Constellation Energy's latest earnings report delivered a stark illustration of how rapidly American electricity markets are changing. Average day-ahead electricity prices in the PJM West region — the wholesale market serving much of the mid-Atlantic and parts of the Midwest — surged 49 percent in 2025 compared to the prior year. Capacity prices, which represent payments to generators for being available to produce power, rose even more dramatically.

For Constellation, the nation's largest nuclear power operator, these price increases translate directly to improved financial performance. Nuclear plants have relatively fixed operating costs, so higher electricity prices flow almost entirely to the bottom line.
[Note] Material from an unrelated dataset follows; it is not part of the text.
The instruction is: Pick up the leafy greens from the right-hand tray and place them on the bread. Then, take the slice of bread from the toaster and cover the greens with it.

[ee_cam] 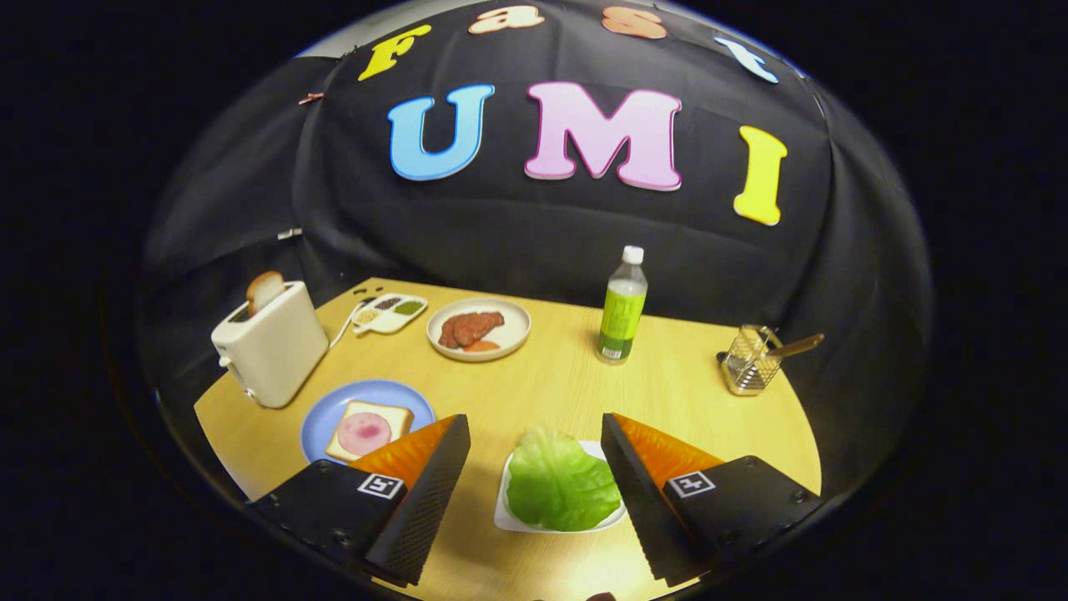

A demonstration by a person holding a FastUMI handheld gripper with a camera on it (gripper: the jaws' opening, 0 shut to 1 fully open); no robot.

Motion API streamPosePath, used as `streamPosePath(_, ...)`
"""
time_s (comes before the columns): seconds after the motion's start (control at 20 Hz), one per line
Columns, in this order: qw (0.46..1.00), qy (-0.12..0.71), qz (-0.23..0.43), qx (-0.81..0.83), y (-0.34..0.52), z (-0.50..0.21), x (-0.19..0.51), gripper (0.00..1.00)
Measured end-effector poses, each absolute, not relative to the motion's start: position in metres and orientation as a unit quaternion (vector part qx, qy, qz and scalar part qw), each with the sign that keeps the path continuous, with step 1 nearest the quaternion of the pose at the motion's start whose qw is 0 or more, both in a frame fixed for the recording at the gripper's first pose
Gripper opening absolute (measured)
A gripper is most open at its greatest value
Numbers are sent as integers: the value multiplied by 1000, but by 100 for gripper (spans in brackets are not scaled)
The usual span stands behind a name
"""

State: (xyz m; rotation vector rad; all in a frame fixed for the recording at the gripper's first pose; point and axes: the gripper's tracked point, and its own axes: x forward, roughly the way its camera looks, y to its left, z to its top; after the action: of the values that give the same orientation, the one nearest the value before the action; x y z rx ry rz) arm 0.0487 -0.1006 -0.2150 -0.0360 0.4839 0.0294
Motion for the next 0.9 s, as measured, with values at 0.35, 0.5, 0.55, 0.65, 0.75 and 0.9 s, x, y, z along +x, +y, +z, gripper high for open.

The company's fleet of 21 nuclear reactors across the United States — representing roughly a fifth of the nation's nuclear capacity — is generating electricity at a time when every megawatt-hour commands a premium that would have seemed unlikely just a few years ago.

What's Driving the Surge

The primary driver is demand growth that has caught the power industry off guard. After two decades of essentially flat electricity consumption in the United States, load growth has returned with a vengeance. Data centers are the most visible source of new demand, with hyperscale facilities operated by Amazon, Google, Meta, and Microsoft drawing enormous amounts of power for AI training and inference workloads.

The PJM Interconnection, which operates the grid across 13 states and the District of Columbia, has seen interconnection requests from data center developers surge to unprecedented levels. Many of these requests are concentrated in Northern Virginia's "Data Center Alley" and surrounding areas, where the existing grid infrastructure is already strained. The mismatch between rapidly growing demand and slowly expanding supply has pushed prices upward across the region.

But data centers aren't the only factor. Industrial reshoring, electric vehicle adoption, and the electrification of building heating are all adding incremental demand. Individually, each factor might be manageable. Together, they represent a structural shift that the power industry's planning processes — which typically assume modest, predictable demand growth — were not designed to accommodate.